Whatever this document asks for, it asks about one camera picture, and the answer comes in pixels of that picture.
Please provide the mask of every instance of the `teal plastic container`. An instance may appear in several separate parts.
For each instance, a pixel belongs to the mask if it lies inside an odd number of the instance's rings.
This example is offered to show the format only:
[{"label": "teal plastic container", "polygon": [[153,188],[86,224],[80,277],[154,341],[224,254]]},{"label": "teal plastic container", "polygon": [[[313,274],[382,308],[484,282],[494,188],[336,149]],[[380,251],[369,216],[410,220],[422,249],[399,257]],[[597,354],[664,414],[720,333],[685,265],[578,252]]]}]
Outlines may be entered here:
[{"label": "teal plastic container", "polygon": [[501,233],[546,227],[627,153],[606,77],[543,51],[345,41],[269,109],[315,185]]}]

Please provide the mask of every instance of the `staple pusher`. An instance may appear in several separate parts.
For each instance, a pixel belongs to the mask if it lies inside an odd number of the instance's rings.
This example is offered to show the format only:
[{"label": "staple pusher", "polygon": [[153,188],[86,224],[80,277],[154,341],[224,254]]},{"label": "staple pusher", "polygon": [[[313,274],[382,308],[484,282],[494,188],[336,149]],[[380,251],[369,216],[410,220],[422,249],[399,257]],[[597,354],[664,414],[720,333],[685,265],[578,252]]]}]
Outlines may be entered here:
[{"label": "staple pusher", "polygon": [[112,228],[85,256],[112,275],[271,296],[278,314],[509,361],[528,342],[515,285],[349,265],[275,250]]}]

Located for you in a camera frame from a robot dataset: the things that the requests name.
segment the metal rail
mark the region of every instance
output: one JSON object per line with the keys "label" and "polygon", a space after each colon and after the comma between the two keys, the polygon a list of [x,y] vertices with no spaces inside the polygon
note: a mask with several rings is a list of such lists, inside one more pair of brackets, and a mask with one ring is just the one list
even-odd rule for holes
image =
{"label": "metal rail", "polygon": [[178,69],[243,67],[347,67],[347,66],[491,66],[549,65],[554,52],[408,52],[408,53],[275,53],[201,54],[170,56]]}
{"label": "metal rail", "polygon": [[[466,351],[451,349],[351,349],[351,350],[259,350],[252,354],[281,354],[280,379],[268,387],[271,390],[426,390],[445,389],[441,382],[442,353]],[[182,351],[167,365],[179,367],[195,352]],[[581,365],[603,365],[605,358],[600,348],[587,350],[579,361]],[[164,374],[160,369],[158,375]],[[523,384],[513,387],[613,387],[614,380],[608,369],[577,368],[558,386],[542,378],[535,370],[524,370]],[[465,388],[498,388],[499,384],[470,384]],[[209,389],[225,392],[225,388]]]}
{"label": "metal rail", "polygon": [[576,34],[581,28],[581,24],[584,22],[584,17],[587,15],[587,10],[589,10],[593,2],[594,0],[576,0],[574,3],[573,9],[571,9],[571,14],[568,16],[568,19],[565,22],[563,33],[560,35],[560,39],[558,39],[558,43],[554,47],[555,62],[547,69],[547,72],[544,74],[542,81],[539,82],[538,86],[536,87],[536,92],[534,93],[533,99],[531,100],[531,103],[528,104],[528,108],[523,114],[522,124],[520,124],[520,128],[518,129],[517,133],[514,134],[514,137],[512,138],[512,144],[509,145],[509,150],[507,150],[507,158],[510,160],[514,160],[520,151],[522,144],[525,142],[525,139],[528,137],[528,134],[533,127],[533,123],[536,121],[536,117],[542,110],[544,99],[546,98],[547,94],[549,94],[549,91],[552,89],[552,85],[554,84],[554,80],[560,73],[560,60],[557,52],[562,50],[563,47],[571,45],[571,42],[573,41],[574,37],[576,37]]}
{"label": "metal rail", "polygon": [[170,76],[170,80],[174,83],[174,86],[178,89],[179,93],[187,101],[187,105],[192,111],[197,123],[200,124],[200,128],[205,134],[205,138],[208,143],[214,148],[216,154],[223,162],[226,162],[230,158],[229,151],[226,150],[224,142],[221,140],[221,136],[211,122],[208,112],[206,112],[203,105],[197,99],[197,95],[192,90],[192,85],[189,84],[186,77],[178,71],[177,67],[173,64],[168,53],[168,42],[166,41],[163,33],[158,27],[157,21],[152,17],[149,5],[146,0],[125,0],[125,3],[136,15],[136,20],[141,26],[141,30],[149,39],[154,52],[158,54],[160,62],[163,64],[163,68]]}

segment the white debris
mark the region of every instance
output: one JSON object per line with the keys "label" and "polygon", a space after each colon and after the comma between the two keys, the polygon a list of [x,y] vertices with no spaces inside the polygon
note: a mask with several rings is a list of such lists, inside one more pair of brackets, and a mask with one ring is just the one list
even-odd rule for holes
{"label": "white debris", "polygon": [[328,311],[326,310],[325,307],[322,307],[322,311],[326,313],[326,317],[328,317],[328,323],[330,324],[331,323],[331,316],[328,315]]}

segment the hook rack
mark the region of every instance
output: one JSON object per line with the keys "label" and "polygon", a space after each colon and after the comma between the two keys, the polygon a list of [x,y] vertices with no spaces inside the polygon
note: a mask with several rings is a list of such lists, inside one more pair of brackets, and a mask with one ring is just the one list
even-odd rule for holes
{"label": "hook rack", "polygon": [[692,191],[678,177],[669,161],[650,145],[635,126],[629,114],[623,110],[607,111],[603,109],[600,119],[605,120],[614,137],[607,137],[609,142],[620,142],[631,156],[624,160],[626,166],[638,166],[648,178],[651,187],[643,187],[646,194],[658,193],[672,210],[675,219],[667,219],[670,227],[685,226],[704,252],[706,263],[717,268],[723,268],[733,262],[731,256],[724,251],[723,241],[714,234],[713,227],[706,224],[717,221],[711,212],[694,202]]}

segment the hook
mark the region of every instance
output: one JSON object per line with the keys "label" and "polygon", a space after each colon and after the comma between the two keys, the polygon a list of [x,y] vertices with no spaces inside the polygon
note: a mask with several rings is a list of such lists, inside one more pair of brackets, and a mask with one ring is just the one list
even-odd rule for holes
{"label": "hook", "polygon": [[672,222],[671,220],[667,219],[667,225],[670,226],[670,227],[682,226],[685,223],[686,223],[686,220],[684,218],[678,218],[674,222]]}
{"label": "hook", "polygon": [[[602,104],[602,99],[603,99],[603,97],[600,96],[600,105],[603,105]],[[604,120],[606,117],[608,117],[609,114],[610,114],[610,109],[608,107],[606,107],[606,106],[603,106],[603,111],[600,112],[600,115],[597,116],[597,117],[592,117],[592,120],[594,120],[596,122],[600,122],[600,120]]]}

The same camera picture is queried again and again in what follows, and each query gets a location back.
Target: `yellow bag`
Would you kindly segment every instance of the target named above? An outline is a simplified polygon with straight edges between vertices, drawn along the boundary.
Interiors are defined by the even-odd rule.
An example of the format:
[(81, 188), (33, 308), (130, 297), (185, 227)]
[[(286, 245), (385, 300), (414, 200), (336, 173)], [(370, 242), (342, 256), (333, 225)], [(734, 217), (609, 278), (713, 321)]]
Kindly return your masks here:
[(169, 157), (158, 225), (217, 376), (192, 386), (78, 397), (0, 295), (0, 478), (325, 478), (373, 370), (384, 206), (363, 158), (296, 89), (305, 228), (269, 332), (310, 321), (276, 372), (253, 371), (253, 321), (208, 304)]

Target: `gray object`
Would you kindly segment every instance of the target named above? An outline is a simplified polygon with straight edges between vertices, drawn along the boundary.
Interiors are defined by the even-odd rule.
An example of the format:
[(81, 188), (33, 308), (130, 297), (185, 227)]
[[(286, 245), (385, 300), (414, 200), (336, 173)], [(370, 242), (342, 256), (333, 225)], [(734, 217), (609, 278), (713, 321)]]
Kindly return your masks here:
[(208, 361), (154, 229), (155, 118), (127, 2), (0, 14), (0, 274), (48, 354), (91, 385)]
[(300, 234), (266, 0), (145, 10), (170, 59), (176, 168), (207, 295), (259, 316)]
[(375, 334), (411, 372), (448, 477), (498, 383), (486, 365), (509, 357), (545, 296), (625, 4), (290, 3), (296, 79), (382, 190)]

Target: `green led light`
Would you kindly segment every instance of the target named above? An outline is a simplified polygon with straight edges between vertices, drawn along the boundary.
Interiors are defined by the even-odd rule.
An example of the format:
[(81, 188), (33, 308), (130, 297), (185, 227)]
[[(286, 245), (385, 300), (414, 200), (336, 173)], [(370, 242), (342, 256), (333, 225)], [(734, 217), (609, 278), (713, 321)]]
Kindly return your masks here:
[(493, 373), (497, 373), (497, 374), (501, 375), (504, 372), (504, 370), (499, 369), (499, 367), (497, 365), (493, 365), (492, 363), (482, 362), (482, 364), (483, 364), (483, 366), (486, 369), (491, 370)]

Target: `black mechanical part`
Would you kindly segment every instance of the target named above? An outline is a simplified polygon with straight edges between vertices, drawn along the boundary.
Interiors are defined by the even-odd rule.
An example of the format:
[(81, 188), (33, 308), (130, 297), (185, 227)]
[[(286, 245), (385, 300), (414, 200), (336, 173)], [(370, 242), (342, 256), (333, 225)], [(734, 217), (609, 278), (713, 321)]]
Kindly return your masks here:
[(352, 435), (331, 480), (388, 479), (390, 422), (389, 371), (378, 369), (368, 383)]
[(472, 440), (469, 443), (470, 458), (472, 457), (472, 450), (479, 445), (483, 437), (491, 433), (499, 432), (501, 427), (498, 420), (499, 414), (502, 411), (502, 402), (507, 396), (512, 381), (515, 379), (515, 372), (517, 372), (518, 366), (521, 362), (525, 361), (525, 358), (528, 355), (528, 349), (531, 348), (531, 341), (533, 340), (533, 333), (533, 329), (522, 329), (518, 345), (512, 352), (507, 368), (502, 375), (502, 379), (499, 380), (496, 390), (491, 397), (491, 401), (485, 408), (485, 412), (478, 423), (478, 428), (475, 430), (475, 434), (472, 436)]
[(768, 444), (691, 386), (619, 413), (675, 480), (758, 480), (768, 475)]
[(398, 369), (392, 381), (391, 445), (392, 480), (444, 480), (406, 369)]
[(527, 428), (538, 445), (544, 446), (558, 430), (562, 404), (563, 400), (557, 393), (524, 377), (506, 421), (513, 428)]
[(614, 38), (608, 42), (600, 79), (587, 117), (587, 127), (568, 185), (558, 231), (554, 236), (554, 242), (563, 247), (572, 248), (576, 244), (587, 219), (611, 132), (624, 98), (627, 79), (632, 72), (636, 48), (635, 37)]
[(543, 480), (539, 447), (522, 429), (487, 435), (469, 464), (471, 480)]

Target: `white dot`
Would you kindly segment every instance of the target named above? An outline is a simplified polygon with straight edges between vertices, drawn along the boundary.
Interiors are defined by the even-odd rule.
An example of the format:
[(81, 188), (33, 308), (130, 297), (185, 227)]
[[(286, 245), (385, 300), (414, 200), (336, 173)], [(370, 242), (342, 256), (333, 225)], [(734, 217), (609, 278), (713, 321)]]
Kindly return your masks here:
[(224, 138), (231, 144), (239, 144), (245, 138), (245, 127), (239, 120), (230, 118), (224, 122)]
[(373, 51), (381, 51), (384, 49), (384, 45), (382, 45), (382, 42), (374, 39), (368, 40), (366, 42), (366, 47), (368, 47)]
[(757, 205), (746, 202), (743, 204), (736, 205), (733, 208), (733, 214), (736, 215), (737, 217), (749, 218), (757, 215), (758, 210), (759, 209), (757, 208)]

Activity: Copy each line of the records above that carries the word "picture".

Written answer:
Whatever this document asks for, it asks about one camera picture, and the answer comes in pixels of that picture.
The same camera picture is queried again and again in what follows, and each query gets a location back.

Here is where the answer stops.